Output the full listing below exactly as it reads, and skip anything that is a picture.

--------------------------------------------------

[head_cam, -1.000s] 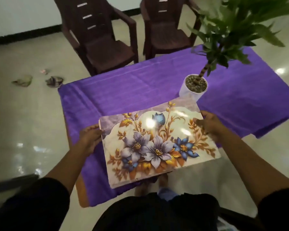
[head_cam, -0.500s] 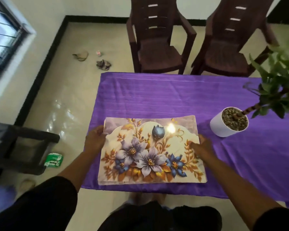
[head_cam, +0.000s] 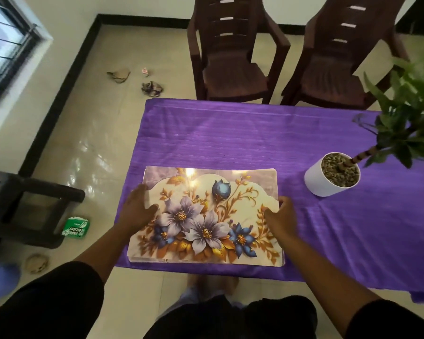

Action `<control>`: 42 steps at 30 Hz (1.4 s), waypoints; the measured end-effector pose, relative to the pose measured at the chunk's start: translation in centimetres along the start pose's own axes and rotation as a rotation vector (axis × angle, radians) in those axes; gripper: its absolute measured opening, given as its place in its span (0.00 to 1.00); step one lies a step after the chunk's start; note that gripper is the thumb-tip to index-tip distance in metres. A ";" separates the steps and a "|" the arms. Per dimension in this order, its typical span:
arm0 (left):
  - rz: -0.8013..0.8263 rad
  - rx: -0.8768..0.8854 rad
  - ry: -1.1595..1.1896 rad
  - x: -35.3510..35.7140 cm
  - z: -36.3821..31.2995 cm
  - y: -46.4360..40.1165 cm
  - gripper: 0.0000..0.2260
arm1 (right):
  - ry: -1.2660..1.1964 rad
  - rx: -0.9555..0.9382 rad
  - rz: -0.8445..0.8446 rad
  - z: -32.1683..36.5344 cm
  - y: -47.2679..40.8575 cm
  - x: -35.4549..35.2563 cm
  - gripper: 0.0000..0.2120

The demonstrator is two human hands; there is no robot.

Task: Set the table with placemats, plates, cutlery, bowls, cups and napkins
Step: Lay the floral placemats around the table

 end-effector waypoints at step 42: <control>-0.236 -0.188 0.163 -2.8 -2.0 1.9 0.17 | 0.093 -0.073 -0.146 1.8 2.8 -2.7 0.23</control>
Point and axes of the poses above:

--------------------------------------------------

Task solution
[head_cam, -1.000s] 
[head_cam, -0.500s] 
[head_cam, +0.000s] 

Action `<control>`: 42 steps at 30 Hz (1.4 s), waypoints; the measured end-effector pose, relative to the pose measured at the chunk's start: translation in centimetres along the start pose's own axes and rotation as a rotation vector (axis × angle, radians) in those axes; gripper: its absolute measured opening, given as its place in its span (0.00 to 1.00); step one lies a step after the chunk's start; note that gripper is the thumb-tip to index-tip distance in metres. A ";" separates the steps and a "|" the arms. Per dimension in this order, its typical span:
arm0 (left):
  - rz: -0.8013..0.8263 rad
  - rx: -0.8768..0.8854 rad
  - ry: -1.1595..1.1896 rad
  - x: -35.3510..35.7140 cm
  - z: -36.3821..31.2995 cm
  - y: -46.4360..40.1165 cm
  - gripper: 0.0000..0.2260
arm1 (right):
  - ry: -1.2660..1.1964 rad
  - rx: -0.9555..0.9382 rad
  - rz: -0.8445..0.8446 rad
  - z: -32.1683..36.5344 cm
  - y: -47.2679..40.8575 cm
  - x: -35.4549..35.2563 cm
  - gripper: 0.0000..0.2120

The demonstrator is two human hands; there is no robot.

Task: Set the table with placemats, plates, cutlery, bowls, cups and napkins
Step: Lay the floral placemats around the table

 end-effector waypoints at step 42: <control>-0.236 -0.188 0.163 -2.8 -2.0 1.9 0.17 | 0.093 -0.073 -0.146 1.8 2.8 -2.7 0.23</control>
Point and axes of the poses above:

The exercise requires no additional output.